The Peach, located near the Southern Boulevard overpass at 3950 Georgia Ave., will serve as a central location for the film festival. But beyond the festival, Mayo also envisions local film students using the space as their professional launchpad. He says students from schools like G-Star School of the Arts and Alexander W. Dreyfoos School of the Arts can come into The Peach to edit, rent high-end gear and collaborate on projects.
Mayo says the film festival will create a “sense of community and culture” for established and aspiring filmmakers because “networking is a large part of what filmmaking is.”
"It’s open to everyone,” said Mayo. "Actually, I’m really surprised that we have gotten — right now, we’re [at] about 130 submissions,” he said. “All categories. But I would say 30 to 40 percent are international”
Independent documentaries. Avant-garde. Short films. Aside from the local offerings, international films come from places as diverse as Iran, China, Greece, Japan and Italy, covering a “proliferation of global issues.”
Mayo said no decisions have been made yet on which films will be shown at the festival's opening and closing galas.

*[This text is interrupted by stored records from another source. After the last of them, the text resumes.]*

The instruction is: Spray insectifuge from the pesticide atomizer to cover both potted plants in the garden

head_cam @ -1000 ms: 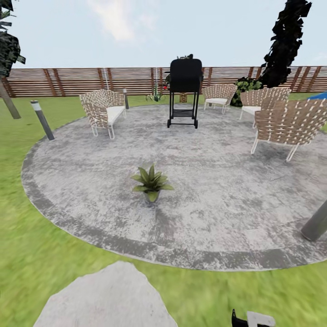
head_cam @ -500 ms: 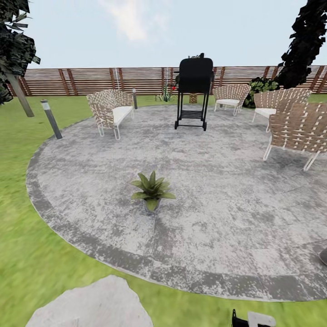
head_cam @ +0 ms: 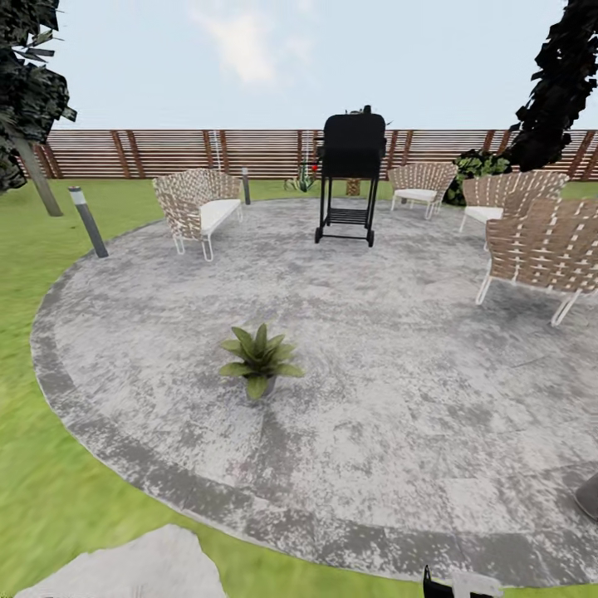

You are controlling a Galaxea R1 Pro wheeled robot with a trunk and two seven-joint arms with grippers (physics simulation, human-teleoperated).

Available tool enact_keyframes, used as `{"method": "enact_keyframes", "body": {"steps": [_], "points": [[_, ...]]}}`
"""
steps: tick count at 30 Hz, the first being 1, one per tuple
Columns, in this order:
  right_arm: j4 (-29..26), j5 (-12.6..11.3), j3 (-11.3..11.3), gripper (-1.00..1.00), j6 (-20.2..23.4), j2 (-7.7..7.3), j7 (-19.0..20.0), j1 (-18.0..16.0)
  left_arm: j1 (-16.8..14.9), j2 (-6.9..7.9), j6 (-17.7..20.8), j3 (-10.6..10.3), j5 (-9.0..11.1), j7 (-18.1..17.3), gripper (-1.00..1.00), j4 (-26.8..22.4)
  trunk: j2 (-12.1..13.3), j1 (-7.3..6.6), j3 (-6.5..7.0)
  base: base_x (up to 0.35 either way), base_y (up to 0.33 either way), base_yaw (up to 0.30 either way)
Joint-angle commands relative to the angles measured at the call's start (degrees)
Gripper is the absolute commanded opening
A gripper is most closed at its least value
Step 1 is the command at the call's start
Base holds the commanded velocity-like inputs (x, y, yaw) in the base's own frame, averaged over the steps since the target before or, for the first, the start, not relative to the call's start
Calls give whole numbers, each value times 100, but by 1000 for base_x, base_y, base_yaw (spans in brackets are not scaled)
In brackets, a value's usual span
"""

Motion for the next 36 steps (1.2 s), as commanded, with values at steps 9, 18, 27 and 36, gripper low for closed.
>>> {"method": "enact_keyframes", "body": {"steps": [9,18,27,36], "points": [[6,61,-31,100,-8,1,-32,-3,-5,5,-25,42,-60,27,-100,9,-2,0,-5,146,-287,265],[5,61,-31,100,-8,1,-32,-3,-5,5,-25,48,-60,28,-100,9,-2,0,-5,107,-252,277],[0,56,-31,100,-4,1,-32,-3,-5,5,-25,48,-60,27,-100,9,-2,0,-5,6,-18,152],[4,65,-27,100,-2,-8,-32,-3,-5,-17,-25,15,-93,21,-100,9,-2,0,-5,0,0,1]]}}
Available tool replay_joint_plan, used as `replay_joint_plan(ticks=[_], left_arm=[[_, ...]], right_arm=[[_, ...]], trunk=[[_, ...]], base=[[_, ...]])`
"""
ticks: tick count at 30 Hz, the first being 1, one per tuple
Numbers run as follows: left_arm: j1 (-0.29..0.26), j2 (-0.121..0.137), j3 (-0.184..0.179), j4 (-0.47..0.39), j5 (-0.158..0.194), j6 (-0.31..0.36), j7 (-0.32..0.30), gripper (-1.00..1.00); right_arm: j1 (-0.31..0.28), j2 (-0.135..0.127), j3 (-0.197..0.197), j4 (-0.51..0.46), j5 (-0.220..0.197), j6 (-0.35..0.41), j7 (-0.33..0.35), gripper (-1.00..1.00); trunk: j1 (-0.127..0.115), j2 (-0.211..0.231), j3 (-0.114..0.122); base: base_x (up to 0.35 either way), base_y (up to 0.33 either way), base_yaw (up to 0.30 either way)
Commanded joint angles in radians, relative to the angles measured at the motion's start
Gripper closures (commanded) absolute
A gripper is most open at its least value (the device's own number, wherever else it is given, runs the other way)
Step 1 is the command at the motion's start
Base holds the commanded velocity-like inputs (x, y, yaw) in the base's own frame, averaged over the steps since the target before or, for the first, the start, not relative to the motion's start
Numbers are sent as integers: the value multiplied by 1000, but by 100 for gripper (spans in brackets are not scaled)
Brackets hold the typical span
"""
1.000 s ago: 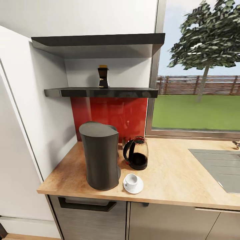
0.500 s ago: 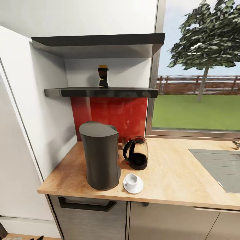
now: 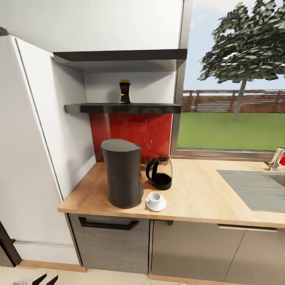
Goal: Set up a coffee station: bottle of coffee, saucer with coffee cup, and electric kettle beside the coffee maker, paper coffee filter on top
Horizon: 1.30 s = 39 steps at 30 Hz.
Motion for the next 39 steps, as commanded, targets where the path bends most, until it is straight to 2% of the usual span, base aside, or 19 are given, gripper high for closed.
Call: replay_joint_plan(ticks=[1,5,8,12,16,19,20,22,23,25,26,27,29,30,32,33,34,36,39], left_arm=[[-1,-1,-8,2,7,-12,-2,-100],[-1,-18,-8,3,7,-46,13,-100],[-1,-39,-10,2,7,-116,32,-100],[-5,-97,-14,1,0,-211,146,-100],[-45,-155,-16,-17,-4,-281,192,-100],[-76,-198,-15,-22,-3,-417,218,-100],[-80,-206,-15,-22,-2,-449,249,-100],[-87,-218,-14,-32,0,-553,404,-100],[-90,-218,-14,-52,1,-590,457,-100],[-94,-207,-12,-140,1,-654,581,-100],[-94,-203,-11,-155,1,-659,596,-100],[-96,-184,-1,-200,1,-662,636,-100],[-97,-139,52,-290,1,-662,686,-100],[-98,-120,86,-330,0,-662,699,-100],[-98,-62,191,-456,-5,-662,717,-100],[-98,-49,206,-492,-5,-662,719,-100],[-98,-23,225,-570,-6,-662,722,-100],[-98,12,238,-679,-6,-662,724,-100],[-98,52,280,-844,-7,-661,724,-100]], right_arm=[[-1,0,-8,0,11,-6,4,-100],[-1,0,-8,0,11,-6,4,-100],[-1,0,-8,0,11,-6,4,-100],[-1,1,-7,1,11,-6,4,-100],[-1,7,20,4,10,-7,4,-100],[-1,18,35,5,11,-8,4,-100],[-1,19,37,5,11,-8,4,-100],[-1,21,38,6,11,-8,4,-100],[-1,22,39,6,11,-8,4,-100],[-1,23,39,6,10,-8,4,-100],[-1,23,39,6,10,-8,4,-100],[-1,23,39,6,9,-8,4,-100],[-1,22,39,6,9,-8,4,-100],[-1,22,39,6,10,-8,4,-100],[-1,22,39,6,10,-8,4,-100],[-1,22,39,6,11,-8,4,-100],[-1,22,39,6,11,-8,4,-100],[-1,22,39,6,10,-8,3,-100],[-1,22,39,6,10,-8,3,-100]], trunk=[[0,-1,0],[0,-1,0],[0,-1,0],[0,-1,0],[0,-1,0],[0,-1,0],[0,-1,0],[0,-1,0],[0,-1,0],[0,-1,0],[0,-1,0],[0,-1,0],[0,-1,0],[0,-1,0],[0,-1,0],[0,-1,0],[0,-1,0],[0,-1,0],[0,-1,0]], base=[[-341,0,0],[-182,0,0],[-25,0,0],[-4,0,0],[0,0,0],[0,0,0],[0,0,0],[0,0,0],[0,0,0],[0,0,0],[0,0,0],[0,0,0],[0,0,0],[0,0,0],[0,0,0],[0,0,0],[0,0,0],[0,0,0],[0,0,0]])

Submissions are still open. .
The Subculture Film Festival will be held from March 18-20, 2022. During the festival, attendees will use an app on their phones to judge films in different categories. The festival includes $5,000 in cash prize awards that will go to the filmmakers.
“We kind of want to give back because it's so expensive to make a film," said Mayo. “We want people to take that money and buy a camera, or take the money and buy a microphone or something that they need.”
The festival's community partners include local film collective I AM SUS, FLAVAR co, Global Filmz Productionz, Cultural Council for Palm Beach County and the Palm Beach Film Commission.
Mayo recently opened a new location of his signature Subculture coffee shop at Boca Raton's Mizner Park — home to his other well-known restaurant joints, Kapow! Noodle Bar and The Dubliner Irish Pub. He said he had always wanted to work in the film industry but instead “fell into the restaurant business.”
15 years ago Mayo was part of the group who operated the Flo Film Festival and the West Palm Beach Independent Film Festival. And now, instead of annual events, he wants to expand the celebration of film and entertainment into a yearly, monthly and even daily occurrence.
Remember the storefront radio station 108 We-Love Radio, in Spike Lee’s film “Do The Right Thing”? Well, in two weeks, Mayo plans to launch Subculture Radio, a 24-7 storefront radio station at his Respectable Street venue in West Palm Beach. At Subculture Radio a rotation of DJs will answer to people who walk up to a small window in the storefront. People can request music, or even a send a positive message to loved one. Locals can listen through Subculture Radio’s phone app.
Mayo says merging these interactive projects together adds cohesiveness to the intimate, accessible spaces creative people have in the county.
“It's about the culture of our community,” said Mayo. “It's not the mainstream.”